WHAT YOU HAVE TO DO
Please find the lines in the following records that hold "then", and copy them.

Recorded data
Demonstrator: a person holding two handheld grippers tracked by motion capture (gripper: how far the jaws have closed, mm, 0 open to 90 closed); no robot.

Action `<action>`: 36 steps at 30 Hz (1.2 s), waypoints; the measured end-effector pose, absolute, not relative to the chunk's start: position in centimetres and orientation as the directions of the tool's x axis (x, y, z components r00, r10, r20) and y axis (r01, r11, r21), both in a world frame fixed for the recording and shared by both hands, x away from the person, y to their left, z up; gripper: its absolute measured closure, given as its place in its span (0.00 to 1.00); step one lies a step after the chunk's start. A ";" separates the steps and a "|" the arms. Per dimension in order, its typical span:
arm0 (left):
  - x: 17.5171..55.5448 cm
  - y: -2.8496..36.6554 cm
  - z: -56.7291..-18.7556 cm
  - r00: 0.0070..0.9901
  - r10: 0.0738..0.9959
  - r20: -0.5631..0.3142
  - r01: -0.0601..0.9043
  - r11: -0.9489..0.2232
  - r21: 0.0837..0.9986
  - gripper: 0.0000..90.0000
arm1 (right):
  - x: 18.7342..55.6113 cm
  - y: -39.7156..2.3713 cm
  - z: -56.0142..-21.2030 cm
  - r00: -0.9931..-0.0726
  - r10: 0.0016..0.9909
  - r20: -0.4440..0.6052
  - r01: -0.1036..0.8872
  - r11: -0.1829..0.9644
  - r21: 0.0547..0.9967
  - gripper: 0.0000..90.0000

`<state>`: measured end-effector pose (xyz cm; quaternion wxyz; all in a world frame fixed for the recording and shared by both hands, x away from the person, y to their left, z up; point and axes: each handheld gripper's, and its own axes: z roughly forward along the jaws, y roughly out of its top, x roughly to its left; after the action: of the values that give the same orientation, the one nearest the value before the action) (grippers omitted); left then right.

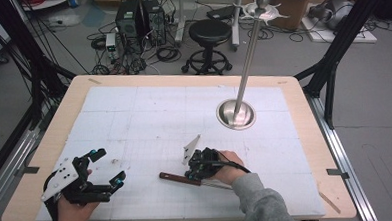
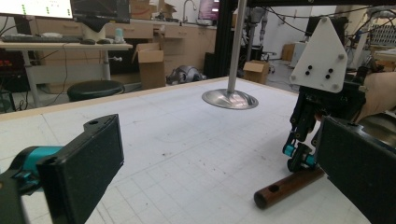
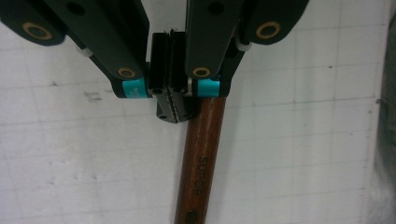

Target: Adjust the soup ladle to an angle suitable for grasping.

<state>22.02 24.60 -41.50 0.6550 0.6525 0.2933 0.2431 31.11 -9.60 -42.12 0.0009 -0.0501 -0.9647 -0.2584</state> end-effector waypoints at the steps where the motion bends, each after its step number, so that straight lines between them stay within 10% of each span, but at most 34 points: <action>1: 22.0 24.6 -41.5 0.710 0.701 -0.068 0.064 0.031 0.997 0.02 | 31.0 -9.5 -42.1 -0.996 0.084 0.033 0.089 0.861 0.501 1.00; 25: 22.1 24.5 -41.6 0.710 0.701 -0.068 0.068 0.028 0.997 0.02 | 28.2 -13.5 -38.5 -0.989 0.133 -0.057 0.061 0.739 0.671 0.99; 36: 22.2 24.3 -41.6 0.715 0.696 -0.069 0.074 0.023 0.997 0.02 | 27.3 -17.8 -37.7 -0.973 0.231 -0.018 0.137 0.633 0.762 0.54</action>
<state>22.22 24.27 -41.62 0.6524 0.6570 0.2931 0.2383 27.33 -17.82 -37.68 -0.0568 -0.1021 -0.9019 -0.4159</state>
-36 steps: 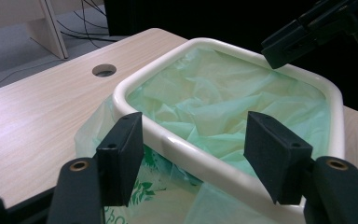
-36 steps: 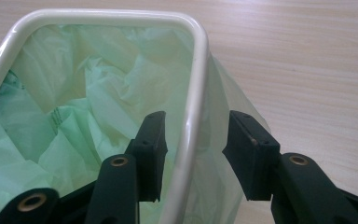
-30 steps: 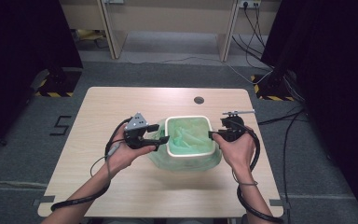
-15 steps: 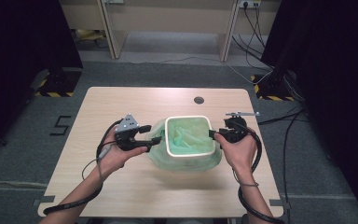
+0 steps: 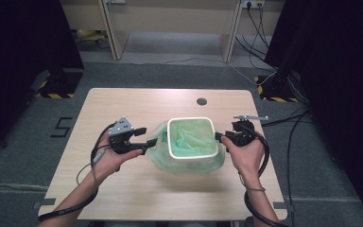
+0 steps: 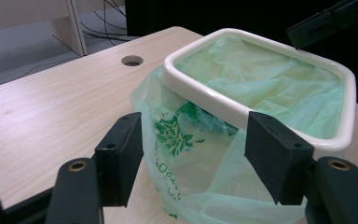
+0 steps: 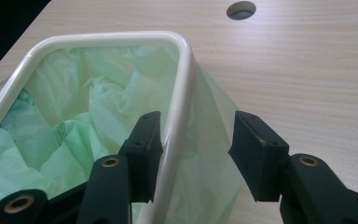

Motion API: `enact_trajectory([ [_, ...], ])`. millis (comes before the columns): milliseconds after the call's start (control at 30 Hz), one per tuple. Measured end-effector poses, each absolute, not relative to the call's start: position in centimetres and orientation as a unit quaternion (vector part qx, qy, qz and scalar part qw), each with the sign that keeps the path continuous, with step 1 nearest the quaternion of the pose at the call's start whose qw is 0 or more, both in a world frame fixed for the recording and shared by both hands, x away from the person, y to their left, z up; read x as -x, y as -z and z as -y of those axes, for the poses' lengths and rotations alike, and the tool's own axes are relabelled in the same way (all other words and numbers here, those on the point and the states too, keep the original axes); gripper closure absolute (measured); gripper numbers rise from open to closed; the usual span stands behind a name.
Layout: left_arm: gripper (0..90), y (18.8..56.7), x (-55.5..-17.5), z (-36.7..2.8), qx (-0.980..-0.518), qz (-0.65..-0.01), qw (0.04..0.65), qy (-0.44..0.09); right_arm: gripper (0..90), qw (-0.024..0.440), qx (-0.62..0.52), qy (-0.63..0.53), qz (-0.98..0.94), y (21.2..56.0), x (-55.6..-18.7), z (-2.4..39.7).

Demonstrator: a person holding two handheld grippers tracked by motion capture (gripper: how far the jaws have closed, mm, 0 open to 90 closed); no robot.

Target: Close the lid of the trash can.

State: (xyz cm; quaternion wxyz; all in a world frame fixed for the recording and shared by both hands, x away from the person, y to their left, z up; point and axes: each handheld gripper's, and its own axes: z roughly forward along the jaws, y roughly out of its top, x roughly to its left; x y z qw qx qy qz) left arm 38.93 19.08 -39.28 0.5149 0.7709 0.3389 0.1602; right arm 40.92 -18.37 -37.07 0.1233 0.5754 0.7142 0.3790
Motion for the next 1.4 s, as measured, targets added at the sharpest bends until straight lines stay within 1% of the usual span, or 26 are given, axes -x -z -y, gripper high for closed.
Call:
enact_trajectory([
  [367, 36.0, 39.6, -38.6, -20.4, -0.765, -0.350, 0.514, -0.165, 52.0, 0.121, -0.577, -0.389, -0.707, 37.2, -40.7, 19.0],
  [1400, 36.0, 40.4, -38.2, -23.1, -0.754, -0.377, 0.508, -0.175, 51.3, 0.138, -0.589, -0.393, -0.692, 37.8, -40.0, 21.1],
])
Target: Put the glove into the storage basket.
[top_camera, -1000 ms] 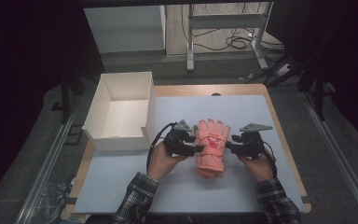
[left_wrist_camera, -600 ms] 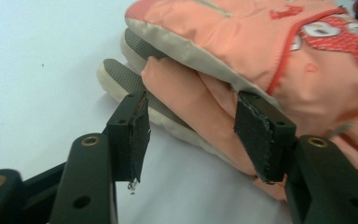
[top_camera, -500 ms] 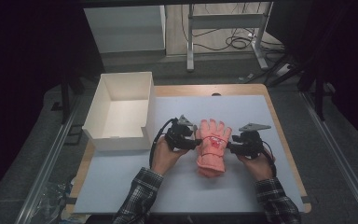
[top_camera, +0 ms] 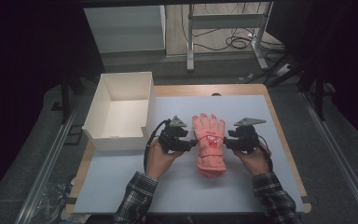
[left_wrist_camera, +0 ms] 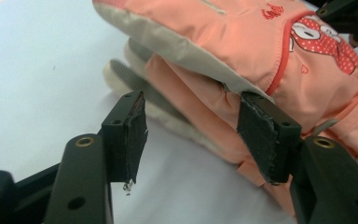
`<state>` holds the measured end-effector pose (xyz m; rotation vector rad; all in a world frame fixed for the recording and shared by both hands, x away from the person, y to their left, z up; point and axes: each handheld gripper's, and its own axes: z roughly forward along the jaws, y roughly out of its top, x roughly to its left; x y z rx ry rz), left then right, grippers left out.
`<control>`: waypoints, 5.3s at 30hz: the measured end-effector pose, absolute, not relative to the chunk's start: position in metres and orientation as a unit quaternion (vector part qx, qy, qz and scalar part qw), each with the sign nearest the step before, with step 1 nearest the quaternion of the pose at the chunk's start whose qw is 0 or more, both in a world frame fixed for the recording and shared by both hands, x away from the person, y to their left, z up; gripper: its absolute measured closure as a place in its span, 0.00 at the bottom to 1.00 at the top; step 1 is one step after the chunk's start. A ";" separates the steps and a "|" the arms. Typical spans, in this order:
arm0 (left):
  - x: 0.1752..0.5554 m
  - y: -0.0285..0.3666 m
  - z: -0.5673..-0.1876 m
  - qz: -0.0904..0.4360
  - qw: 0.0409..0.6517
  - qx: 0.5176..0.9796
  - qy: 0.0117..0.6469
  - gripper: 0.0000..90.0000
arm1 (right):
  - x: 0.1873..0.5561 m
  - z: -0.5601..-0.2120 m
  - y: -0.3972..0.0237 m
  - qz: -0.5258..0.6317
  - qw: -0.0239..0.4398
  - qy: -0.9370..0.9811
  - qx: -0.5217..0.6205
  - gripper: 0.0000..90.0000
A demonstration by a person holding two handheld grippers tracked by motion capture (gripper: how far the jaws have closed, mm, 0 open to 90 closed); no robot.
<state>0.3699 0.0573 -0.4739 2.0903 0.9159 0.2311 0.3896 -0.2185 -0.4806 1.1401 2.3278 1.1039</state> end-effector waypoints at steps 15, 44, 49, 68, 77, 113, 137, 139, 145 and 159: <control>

RESULT
`<state>`: measured end-effector pose (xyz cm; quaternion wxyz; all in a world frame fixed for the recording and shared by both hands, x away from the person, y to their left, z up; point and axes: each handheld gripper's, and its own axes: z roughly forward along the jaws, y roughly out of its top, x roughly to its left; after the action: of the values that give the same orientation, the one nearest the value before the action) (grippers omitted); left then right.
`<state>` holds the measured end-effector pose (xyz m; rotation vector rad; all in a world frame fixed for the recording and shared by both hands, x away from the person, y to their left, z up; point and axes: each handheld gripper's, and its own axes: z roughly forward along the jaws, y roughly out of its top, x roughly to its left; x y z rx ry rz), left then right, grippers left out.

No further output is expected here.